Roma, 29 ott. (askanews) – “Nell’e-commerce è necessario uno sforzo di aggregazione da parte degli operatori, mentre da parte del governo, non solo quello italiano, ma anche quello europeo, occorrono attenzione e velocità maggiori nel tradurre in legge le esigenze che emergono dal mercato”. È l’appello che ha lanciato il presidente Aires Confcommercio, Andrea Scozzoli, aprendo il convegno “Il commercio online in Europa a un bivio: cambiare le regole del gioco o soccombere” che l’Associazione ha organizzato a Roma, in collaborazione con l’on. Salvatore De Meo (FI-Ppe, Italia). Presenti tra gli altri, il sen. Maurizio Gasparri (presidente dei senatori di Forza Italia), Hans Carpels, presidente EuCER Council; Vittorio Mastromano, direttore ufficio studi Aires Confcommercio; Dario Bossi, Direttore Generale Ancra Confcommercio; Gabriele Ferrieri, presidente Angi – associazione nazionale Giovani innovatori; Davide Rossi, presidente Optime – Osservatorio permanente per la tutela del mercato dell’elettronica, nonché direttore generale della Aires.
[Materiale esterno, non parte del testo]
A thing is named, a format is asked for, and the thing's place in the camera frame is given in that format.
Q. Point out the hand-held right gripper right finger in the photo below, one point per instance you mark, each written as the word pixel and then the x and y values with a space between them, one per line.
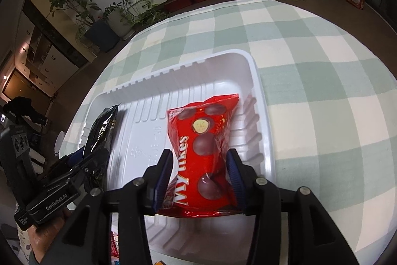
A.
pixel 234 178

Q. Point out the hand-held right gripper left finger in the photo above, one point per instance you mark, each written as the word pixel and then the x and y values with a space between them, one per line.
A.
pixel 164 178

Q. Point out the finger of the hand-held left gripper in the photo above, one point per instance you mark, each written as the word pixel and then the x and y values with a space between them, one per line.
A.
pixel 66 161
pixel 93 161

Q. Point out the black snack bag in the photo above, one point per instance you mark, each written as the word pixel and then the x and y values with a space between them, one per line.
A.
pixel 104 128

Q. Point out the red chocolate ball snack bag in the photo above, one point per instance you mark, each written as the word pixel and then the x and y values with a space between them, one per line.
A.
pixel 201 140

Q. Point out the white plastic tray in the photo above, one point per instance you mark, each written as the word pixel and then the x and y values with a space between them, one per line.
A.
pixel 192 85

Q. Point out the person's left hand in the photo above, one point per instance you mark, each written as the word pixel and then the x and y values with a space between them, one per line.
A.
pixel 43 234

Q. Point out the red snack packet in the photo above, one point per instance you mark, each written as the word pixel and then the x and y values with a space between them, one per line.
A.
pixel 114 243

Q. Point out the leafy tree in grey pot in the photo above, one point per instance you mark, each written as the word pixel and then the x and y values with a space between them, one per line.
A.
pixel 100 35

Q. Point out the green checked tablecloth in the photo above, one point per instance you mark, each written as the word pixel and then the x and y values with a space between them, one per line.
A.
pixel 310 66

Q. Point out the small plant in white pot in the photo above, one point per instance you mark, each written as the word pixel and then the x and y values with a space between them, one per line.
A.
pixel 119 22

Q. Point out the wooden wall cabinet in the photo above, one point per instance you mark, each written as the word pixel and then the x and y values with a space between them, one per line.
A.
pixel 46 44
In un periodo caratterizzato dall’acceso dibattito su dazi e politiche protezionistiche, l’Associazione Italiana Retailer Elettrodomestici Specializzati ha infatti lanciato un monito sulla deregolamentazione: “Negli ultimi mesi – ha aggiunto il presidente EuCER Council, Hans Carpels – abbiamo avuto la dimostrazione che il flusso di merci che sono arrivate in Europa dall’estero sia diventato insostenibile. Abbiamo veramente bisogno di un intervento da parte dell’Ue, per ristabilire un livello di concorrenza paritario”.